Report, in full, each line of the material below in which the string "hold" occurs.

——————————

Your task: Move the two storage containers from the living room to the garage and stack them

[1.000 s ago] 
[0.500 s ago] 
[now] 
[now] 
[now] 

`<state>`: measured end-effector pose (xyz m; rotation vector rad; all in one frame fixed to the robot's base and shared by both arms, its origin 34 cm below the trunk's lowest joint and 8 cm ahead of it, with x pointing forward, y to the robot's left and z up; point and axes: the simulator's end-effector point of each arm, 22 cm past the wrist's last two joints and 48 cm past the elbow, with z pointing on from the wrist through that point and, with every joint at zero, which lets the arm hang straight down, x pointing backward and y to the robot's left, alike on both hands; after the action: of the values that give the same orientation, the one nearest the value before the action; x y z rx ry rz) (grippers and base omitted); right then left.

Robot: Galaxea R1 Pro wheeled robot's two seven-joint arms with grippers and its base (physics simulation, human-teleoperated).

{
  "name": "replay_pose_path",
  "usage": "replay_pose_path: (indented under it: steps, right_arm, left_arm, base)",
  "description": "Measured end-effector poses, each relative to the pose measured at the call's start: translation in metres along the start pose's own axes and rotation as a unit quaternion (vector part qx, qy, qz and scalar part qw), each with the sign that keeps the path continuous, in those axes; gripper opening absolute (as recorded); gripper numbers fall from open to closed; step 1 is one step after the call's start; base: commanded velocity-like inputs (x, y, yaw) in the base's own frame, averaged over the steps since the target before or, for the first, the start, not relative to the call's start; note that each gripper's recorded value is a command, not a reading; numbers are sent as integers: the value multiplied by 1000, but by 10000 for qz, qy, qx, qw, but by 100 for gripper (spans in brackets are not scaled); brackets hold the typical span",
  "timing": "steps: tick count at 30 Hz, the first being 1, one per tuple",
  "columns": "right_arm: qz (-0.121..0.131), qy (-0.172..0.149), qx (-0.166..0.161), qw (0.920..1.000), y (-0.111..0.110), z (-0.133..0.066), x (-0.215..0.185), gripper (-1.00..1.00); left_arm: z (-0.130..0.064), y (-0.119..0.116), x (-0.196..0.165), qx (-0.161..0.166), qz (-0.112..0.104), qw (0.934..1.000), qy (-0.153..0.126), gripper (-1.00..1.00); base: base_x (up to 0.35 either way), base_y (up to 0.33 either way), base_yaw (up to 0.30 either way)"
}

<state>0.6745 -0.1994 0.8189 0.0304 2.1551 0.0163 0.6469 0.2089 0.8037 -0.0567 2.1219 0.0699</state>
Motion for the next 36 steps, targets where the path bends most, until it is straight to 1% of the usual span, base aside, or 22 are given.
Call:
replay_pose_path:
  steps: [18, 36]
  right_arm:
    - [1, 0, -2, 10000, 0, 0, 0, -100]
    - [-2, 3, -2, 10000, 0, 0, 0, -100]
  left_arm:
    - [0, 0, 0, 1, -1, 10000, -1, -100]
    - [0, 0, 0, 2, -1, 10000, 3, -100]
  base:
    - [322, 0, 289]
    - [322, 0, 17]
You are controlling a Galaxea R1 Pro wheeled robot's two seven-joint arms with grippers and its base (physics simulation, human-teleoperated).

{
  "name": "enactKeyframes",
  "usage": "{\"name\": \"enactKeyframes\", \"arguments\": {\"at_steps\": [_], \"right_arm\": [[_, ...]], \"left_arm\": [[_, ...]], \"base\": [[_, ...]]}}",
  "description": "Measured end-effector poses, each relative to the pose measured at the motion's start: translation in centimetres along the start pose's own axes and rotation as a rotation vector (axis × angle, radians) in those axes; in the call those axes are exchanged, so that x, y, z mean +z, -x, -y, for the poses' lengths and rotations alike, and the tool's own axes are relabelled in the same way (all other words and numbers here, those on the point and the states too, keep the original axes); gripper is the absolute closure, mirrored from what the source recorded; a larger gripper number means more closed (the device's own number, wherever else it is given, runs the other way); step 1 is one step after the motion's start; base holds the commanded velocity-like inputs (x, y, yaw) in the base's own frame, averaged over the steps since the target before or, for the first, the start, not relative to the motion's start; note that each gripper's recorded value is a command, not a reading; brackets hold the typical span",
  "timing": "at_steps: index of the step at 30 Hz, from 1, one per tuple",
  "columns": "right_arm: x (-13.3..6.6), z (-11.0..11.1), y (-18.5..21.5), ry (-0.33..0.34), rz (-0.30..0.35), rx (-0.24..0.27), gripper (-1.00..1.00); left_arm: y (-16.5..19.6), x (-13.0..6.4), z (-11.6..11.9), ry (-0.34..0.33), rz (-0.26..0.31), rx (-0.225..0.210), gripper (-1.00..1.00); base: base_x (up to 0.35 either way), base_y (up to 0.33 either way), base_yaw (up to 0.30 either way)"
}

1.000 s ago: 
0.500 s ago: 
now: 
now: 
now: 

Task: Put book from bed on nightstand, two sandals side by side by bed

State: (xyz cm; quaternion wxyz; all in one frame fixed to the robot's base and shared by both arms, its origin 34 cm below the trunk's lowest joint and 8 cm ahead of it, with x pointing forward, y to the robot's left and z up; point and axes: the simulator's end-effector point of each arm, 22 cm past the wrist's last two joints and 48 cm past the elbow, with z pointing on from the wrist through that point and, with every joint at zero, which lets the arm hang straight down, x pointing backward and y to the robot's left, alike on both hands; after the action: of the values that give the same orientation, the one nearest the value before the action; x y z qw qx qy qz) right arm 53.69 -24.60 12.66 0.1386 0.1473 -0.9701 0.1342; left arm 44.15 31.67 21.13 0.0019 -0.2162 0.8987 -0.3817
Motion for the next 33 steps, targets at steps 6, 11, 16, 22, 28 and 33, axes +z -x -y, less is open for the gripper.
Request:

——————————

Output
  "description": "Measured end-effector poses, each relative to the pose measured at the call's start: translation in metres along the start pose's own axes and rotation as a unit quaternion (vector part qx, qy, qz and scalar part qw), each with the sign that keeps the path continuous, in those axes; gripper opening absolute (as recorded); gripper numbers fall from open to closed; step 1 is one step after the call's start; base: commanded velocity-like inputs (x, y, yaw) in the base's own frame, averaged over the steps since the target before or, for the first, the start, not relative to the call's start; note that each gripper's recorded value is a command, not a reading; numbers are sent as integers: the value multiplied by 1000, but by 10000 for qz, qy, qx, qw, but by 100 for gripper (spans in brackets are not scaled); brackets hold the typical span",
  "description": "Measured end-effector poses, each relative to the pose measured at the motion's start: translation in centimetres along the start pose's own axes and rotation as a rotation vector (axis × angle, radians) in those axes; in the call those axes are exchanged, so that x, y, z mean +z, -x, -y, for the poses' lengths and rotations alike, and the tool's own axes are relabelled in the same way (all other words and numbers here, those on the point and the states too, keep the original axes); gripper is the absolute closure, mirrored from what the source recorded; a larger gripper number means more closed (the device's own number, wherever else it is given, runs the other way); step 1 is one step after the motion's start; base holds the commanded velocity-like inputs (x, y, yaw) in the base's own frame, averaged over the steps since the target before or, for the first, the start, not relative to the motion's start; note that each gripper's recorded value is a command, not a reading; brackets hold the typical span",

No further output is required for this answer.